▶ **Work item**: Go through the records and report each line holding the string "duct".

[Records from a dataset]
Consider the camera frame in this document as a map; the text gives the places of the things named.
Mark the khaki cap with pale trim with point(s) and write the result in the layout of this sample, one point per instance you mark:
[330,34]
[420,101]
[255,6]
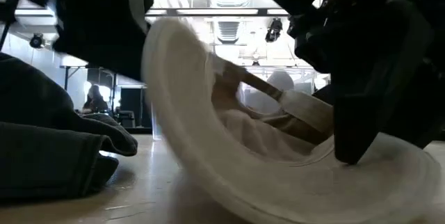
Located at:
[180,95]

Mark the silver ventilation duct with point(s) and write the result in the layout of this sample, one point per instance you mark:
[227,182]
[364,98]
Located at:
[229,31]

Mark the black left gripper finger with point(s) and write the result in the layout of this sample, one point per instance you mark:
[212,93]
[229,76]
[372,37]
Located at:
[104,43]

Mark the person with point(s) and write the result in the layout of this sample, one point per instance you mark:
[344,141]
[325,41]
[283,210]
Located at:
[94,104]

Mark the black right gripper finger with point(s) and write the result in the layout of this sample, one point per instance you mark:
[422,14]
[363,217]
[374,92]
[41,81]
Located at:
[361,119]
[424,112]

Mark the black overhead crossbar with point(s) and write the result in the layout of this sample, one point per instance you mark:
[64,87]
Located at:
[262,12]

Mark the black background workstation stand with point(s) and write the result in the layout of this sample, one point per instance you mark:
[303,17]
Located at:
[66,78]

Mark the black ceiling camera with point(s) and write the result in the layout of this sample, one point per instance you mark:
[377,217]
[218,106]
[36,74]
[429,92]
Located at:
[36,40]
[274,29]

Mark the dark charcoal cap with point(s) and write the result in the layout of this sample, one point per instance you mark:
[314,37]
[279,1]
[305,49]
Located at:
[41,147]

==

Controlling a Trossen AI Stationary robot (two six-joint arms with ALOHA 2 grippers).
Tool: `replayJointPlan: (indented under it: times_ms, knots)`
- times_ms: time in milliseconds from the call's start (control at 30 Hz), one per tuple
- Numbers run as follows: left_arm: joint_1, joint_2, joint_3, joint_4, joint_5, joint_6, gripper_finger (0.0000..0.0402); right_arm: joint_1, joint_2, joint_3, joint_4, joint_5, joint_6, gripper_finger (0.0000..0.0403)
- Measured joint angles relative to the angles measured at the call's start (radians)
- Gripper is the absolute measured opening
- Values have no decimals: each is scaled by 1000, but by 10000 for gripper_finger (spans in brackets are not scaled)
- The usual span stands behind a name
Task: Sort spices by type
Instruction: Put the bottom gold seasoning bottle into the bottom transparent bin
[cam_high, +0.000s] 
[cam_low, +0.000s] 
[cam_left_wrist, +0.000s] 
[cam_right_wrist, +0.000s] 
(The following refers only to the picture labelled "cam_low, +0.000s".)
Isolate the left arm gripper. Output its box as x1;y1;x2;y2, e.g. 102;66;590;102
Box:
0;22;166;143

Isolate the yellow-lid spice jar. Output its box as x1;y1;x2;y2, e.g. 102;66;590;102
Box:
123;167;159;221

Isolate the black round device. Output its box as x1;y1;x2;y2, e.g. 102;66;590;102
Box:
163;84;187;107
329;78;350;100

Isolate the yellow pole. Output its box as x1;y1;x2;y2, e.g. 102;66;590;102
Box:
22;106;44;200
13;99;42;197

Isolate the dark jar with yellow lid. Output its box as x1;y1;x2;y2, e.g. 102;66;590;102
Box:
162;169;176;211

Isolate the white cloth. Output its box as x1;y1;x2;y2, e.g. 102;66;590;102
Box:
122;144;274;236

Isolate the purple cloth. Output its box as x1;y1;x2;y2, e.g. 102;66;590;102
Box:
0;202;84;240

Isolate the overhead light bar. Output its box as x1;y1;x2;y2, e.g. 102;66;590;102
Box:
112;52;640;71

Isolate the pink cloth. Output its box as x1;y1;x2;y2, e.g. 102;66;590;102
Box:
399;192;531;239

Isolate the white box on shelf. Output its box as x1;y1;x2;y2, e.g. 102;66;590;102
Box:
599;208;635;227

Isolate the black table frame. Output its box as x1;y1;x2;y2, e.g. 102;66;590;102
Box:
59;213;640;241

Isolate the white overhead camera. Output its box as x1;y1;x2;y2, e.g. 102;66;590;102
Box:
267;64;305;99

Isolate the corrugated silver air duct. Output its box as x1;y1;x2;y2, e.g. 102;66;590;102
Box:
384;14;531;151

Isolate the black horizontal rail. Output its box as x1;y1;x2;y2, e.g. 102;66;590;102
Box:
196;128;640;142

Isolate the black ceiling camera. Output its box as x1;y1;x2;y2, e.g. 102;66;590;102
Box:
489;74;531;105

--

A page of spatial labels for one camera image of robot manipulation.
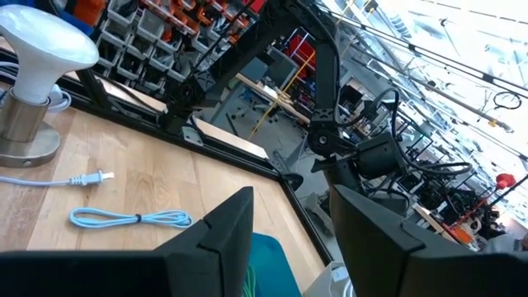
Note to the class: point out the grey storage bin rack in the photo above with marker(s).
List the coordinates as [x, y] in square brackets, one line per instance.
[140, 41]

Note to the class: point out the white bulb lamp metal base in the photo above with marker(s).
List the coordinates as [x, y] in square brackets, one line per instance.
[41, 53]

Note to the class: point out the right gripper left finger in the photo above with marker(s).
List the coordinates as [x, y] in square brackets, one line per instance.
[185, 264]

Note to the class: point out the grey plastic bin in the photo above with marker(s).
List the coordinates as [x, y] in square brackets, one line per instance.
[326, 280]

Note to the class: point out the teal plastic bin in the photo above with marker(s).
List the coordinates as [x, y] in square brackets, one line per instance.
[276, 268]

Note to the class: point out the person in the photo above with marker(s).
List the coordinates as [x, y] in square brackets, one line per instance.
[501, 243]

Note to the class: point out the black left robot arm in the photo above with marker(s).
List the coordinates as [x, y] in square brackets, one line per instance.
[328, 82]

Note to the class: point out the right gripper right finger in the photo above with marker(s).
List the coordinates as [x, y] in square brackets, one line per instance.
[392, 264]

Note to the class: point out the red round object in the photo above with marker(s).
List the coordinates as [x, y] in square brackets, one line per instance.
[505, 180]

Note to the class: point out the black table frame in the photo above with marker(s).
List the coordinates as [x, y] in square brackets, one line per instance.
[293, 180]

▶ **Exercise output**:
Mark the silver ventilation duct with point(s) and write the result in the layout of this sample, one point per instance you mark:
Isolate the corrugated silver air duct. Output its box as x1;y1;x2;y2, e.g. 102;66;590;102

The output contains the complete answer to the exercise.